I have just completed the upgrade from F23 to F24 and rebooted to the new version.
The system now boots to console mode and I have to login and type startx to get to KDE. F23 started X and KDE automagically.
I also seem to have lost some libraries. e.g. the 32-bit version of libncurses.so.5
Several daemons failed to start at reboot. These include all those in rc.local (yes. I do still have a few.) and openvpn.
Running rc.local manually works and starting openvpn manually with systemctl also works.
What could cause these issues?
Cheers and thanks, Stephen
On 11/26/2016 07:58 PM, Stephen Davies wrote:
Several daemons failed to start at reboot. These include all those in rc.local (yes. I do still have a few.) and openvpn.
Running rc.local manually works and starting openvpn manually with systemctl also works.

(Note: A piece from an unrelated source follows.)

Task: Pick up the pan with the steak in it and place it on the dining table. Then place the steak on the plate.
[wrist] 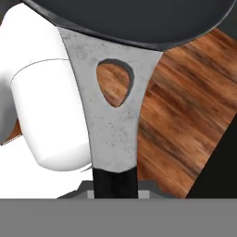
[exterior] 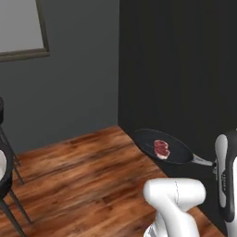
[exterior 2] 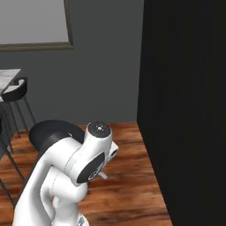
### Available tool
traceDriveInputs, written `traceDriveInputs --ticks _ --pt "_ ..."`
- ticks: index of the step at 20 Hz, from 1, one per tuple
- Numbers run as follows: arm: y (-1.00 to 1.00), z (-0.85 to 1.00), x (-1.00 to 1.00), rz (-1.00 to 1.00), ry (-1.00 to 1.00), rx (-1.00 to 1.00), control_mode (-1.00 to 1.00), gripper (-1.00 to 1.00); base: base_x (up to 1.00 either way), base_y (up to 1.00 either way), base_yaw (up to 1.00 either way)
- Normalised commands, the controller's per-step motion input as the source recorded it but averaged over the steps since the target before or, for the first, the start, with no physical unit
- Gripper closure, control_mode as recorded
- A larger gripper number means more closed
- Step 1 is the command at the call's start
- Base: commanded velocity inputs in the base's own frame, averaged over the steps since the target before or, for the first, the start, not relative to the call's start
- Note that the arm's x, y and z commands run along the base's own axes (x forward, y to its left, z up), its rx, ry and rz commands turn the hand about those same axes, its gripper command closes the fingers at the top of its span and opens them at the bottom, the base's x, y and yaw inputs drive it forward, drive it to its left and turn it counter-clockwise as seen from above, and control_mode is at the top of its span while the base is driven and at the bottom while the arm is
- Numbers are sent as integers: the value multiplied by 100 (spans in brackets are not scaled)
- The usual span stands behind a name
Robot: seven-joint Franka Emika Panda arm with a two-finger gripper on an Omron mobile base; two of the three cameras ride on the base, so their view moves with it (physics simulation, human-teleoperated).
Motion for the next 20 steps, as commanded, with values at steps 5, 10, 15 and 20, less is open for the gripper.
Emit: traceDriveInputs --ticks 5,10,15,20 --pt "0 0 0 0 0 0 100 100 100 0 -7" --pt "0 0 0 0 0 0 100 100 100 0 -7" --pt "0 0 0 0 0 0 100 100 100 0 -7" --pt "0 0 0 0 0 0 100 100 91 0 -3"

systemctl enable rc-local.service and systemctl enable openvpn@yourvpn
On 27/11/16 15:13, Samuel Sieb wrote:
On 11/26/2016 07:58 PM, Stephen Davies wrote:
Several daemons failed to start at reboot. These include all those in rc.local (yes. I do still have a few.) and openvpn.
Running rc.local manually works and starting openvpn manually with systemctl also works.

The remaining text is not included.